REQUIRED WORK:
Leaving the pictures aside, reproduce the data in full and word for word.

#### EXTRACTED ENTRIES

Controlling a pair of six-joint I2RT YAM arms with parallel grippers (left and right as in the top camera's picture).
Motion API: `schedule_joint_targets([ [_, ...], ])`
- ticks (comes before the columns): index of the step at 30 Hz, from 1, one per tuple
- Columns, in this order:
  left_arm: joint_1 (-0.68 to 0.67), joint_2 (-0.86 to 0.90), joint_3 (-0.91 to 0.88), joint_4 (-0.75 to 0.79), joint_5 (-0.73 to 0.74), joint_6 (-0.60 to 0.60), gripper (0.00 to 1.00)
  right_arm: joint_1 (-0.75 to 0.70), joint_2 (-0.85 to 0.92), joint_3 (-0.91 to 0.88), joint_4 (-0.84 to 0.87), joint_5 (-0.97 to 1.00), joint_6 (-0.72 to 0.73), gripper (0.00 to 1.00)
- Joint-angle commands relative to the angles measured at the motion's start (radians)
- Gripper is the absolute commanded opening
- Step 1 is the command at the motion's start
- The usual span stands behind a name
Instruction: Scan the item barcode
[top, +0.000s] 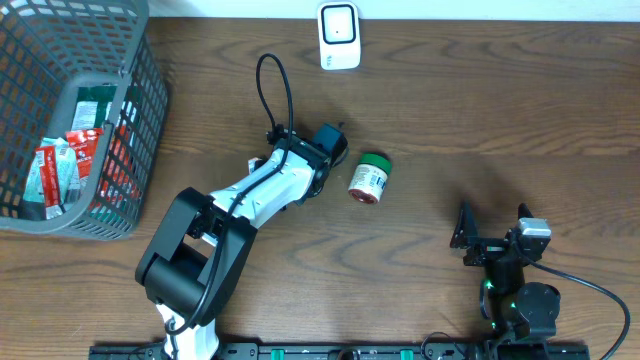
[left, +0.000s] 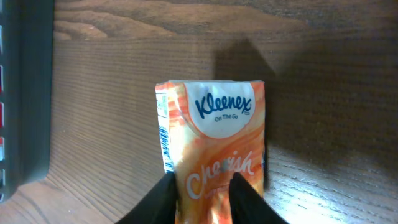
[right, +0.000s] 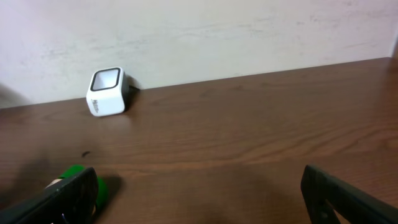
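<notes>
An orange Kleenex tissue pack (left: 211, 140) hangs above the wooden table, front face to the left wrist camera and a barcode strip on its left edge. My left gripper (left: 203, 200) is shut on its lower end, one finger on each side. In the overhead view the left arm's wrist covers the pack. The white scanner (top: 339, 35) stands at the table's far edge, also visible as the scanner (right: 106, 99) in the right wrist view. My right gripper (right: 199, 202) rests open at the near right, holding nothing.
A green-capped jar (top: 369, 179) lies on its side just right of the left wrist. A grey wire basket (top: 140, 110) with several packets stands at the far left; its wall (left: 22, 93) shows in the left wrist view.
The pack has turned in the left gripper and now shows its front squarely, with the fingers standing wider apart on it. The basket sits further left in that view. The right arm is unmoved.
At first the pack lay on the table beside my nearly shut left gripper. Then the fingers were at its near end on the table. After that the pack was off the table, held near the jar. It has since turned in the grip.
</notes>
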Motion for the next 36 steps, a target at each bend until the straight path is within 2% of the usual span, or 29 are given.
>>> schedule_joint_targets([
  [1,-0.003,0.0,0.036,-0.005,0.002,0.013,0.31,-0.007,-0.004,-0.001,-0.004,-0.001,-0.011,0.99],
  [9,-0.003,-0.032,0.047,-0.007,0.023,0.012,0.22,-0.007,-0.004,-0.001,-0.004,-0.001,-0.011,0.99],
  [14,-0.003,-0.032,0.046,0.012,0.09,0.012,0.22,-0.007,-0.004,-0.001,-0.004,-0.001,-0.011,0.99],
  [20,-0.003,-0.033,0.047,0.015,0.092,0.017,0.22,-0.007,-0.004,-0.001,-0.004,-0.001,-0.011,0.99],
  [36,-0.002,-0.081,0.053,0.039,0.092,0.024,0.33,-0.007,-0.004,-0.001,-0.004,-0.001,-0.011,0.99],
])
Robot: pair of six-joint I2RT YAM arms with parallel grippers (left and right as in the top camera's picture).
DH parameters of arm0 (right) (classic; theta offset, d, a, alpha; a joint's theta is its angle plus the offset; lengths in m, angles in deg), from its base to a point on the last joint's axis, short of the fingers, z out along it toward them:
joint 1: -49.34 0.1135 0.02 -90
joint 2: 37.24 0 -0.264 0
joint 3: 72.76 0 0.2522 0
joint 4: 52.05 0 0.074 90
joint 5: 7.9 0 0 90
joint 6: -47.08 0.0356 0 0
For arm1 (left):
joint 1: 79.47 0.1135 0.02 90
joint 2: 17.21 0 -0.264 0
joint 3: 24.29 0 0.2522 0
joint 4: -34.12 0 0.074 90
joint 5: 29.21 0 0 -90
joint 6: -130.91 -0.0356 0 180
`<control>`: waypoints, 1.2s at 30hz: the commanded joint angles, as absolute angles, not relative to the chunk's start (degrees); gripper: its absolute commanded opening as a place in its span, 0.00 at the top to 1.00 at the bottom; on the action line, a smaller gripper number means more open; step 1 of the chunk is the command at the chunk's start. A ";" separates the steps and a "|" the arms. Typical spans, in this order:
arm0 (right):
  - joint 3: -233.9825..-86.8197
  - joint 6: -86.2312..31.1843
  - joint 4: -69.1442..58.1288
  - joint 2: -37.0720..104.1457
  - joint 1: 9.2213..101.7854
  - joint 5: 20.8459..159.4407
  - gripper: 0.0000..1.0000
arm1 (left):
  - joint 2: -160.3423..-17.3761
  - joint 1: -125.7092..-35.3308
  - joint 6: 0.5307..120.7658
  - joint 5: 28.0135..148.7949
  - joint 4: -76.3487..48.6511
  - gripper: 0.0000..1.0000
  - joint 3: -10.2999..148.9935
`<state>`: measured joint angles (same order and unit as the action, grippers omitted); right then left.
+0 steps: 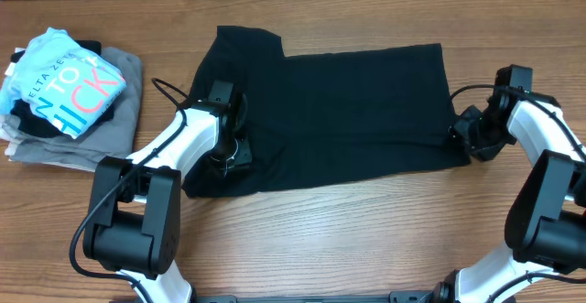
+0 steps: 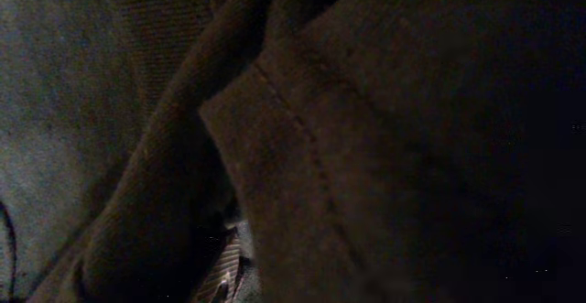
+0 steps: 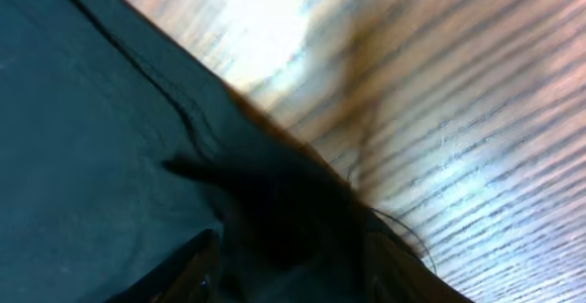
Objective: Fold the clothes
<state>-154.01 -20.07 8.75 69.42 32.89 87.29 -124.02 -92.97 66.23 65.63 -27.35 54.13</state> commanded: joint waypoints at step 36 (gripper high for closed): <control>-153.26 -26.87 7.46 53.15 29.57 99.36 0.14 | -122.11 -85.01 51.35 72.27 -14.06 0.00 75.31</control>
<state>-152.37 -25.05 8.62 53.79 28.87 97.32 -115.32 -89.67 53.86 67.38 -15.96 69.61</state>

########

FINAL ANSWER:
Controlling a pair of six-joint I2RT YAM arms with parallel grippers (left and right as in the top camera's picture).
Motion API: `schedule_joint_targets([ [_, ...], ])`
- ticks (comes before the columns): index of the step at 30 Hz, from 1, one per tuple
- Columns, in this order:
  left_arm: joint_1 (-0.68 to 0.67), joint_2 (-0.86 to 0.90), joint_3 (-0.91 to 0.88), joint_4 (-0.75 to 0.79), joint_5 (-0.73 to 0.74), joint_6 (-0.60 to 0.60), gripper (0.00 to 1.00)
  right_arm: joint_1 (-0.75 to 0.70), joint_2 (-0.85 to 0.92), joint_3 (-0.91 to 0.88), joint_4 (-0.84 to 0.87), joint_5 (-0.97 to 1.00), joint_6 (-0.72 to 0.73), gripper (0.00 to 1.00)
- Joint-angle commands relative to the angles measured at the motion's start (radians)
- Gripper is the absolute commanded opening
- Step 1 is the command at the motion's start
- The usual span stands behind a name
Instruction: Scan the item barcode
[top, +0.000s] 
[left, +0.000s] 
[right, +0.000s] 
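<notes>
An orange Kleenex tissue pack (left: 211, 140) hangs above the wooden table, front face to the left wrist camera and a barcode strip on its left edge. My left gripper (left: 203, 200) is shut on its lower end, one finger on each side. In the overhead view the left arm's wrist covers the pack. The white scanner (top: 339, 35) stands at the table's far edge, also visible as the scanner (right: 106, 99) in the right wrist view. My right gripper (right: 199, 202) rests open at the near right, holding nothing.
A green-capped jar (top: 369, 179) lies on its side just right of the left wrist. A grey wire basket (top: 140, 110) with several packets stands at the far left; its wall (left: 22, 93) shows in the left wrist view.
The pack has turned in the left gripper and now shows its front squarely, with the fingers standing wider apart on it. The basket sits further left in that view. The right arm is unmoved.
At first the pack lay on the table beside my nearly shut left gripper. Then the fingers were at its near end on the table. After that the pack was off the table, held near the jar. It has since turned in the grip.
</notes>
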Motion for the next 36 steps, a target at each bend until the straight path is within 2% of the usual span, or 29 are given.
>>> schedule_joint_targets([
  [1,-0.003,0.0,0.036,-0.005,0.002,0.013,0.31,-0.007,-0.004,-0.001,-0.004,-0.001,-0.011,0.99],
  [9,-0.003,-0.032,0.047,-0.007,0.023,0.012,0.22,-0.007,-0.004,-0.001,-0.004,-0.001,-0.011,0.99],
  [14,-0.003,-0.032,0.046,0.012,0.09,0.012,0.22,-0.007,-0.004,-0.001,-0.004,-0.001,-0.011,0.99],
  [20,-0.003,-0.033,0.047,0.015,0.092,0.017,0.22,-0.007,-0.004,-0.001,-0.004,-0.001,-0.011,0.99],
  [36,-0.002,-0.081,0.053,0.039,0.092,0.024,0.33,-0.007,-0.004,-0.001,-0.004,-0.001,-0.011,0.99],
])
Robot: pair of six-joint I2RT YAM arms with parallel grippers (left and right as in the top camera's picture).
DH parameters of arm0 (right) (classic; theta offset, d, a, alpha; a joint's theta is its angle plus the offset; lengths in m, angles in deg), from its base to a point on the last joint's axis, short of the fingers, z out along it toward them:
joint 1: -49.34 0.1135 0.02 -90
joint 2: 37.24 0 -0.264 0
joint 3: 72.76 0 0.2522 0
joint 4: 52.05 0 0.074 90
joint 5: 7.9 0 0 90
joint 6: -47.08 0.0356 0 0
For arm1 (left):
joint 1: 79.47 0.1135 0.02 90
joint 2: 17.21 0 -0.264 0
joint 3: 24.29 0 0.2522 0
joint 4: -34.12 0 0.074 90
joint 5: 29.21 0 0 -90
joint 6: -130.91 -0.0356 0 180
`<control>`: waypoints, 1.2s at 30hz: the commanded joint angles, as absolute angles, not relative to the chunk's start (degrees); gripper: its absolute commanded opening as a place in its span, 0.00 at the top to 1.00 at the bottom; on the action line, a smaller gripper number means more open; step 1 of the chunk is the command at the chunk's start. A ";" separates the steps and a "|" the arms. Typical spans, in this order:
arm0 (right):
  - joint 3: -233.9825..-86.8197
  - joint 6: -86.2312..31.1843
  - joint 4: -69.1442..58.1288
  - joint 2: -37.0720..104.1457
  - joint 1: 9.2213..101.7854
  - joint 5: 20.8459..159.4407
  - gripper: 0.0000..1.0000
arm1 (left):
  - joint 2: -160.3423..-17.3761
  - joint 1: -125.7092..-35.3308
  - joint 6: 0.5307..120.7658
  - joint 5: 28.0135..148.7949
  - joint 4: -76.3487..48.6511
  - gripper: 0.0000..1.0000
  - joint 3: -10.2999..148.9935
`<state>`: measured joint angles (same order and unit as the action, grippers omitted); right then left.
+0 steps: 
+0 steps: 
+0 steps: 
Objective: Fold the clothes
<state>-154.01 -20.07 8.75 69.42 32.89 87.29 -124.02 -92.97 66.23 65.63 -27.35 54.13</state> commanded: joint waypoints at step 36 (gripper high for closed): <control>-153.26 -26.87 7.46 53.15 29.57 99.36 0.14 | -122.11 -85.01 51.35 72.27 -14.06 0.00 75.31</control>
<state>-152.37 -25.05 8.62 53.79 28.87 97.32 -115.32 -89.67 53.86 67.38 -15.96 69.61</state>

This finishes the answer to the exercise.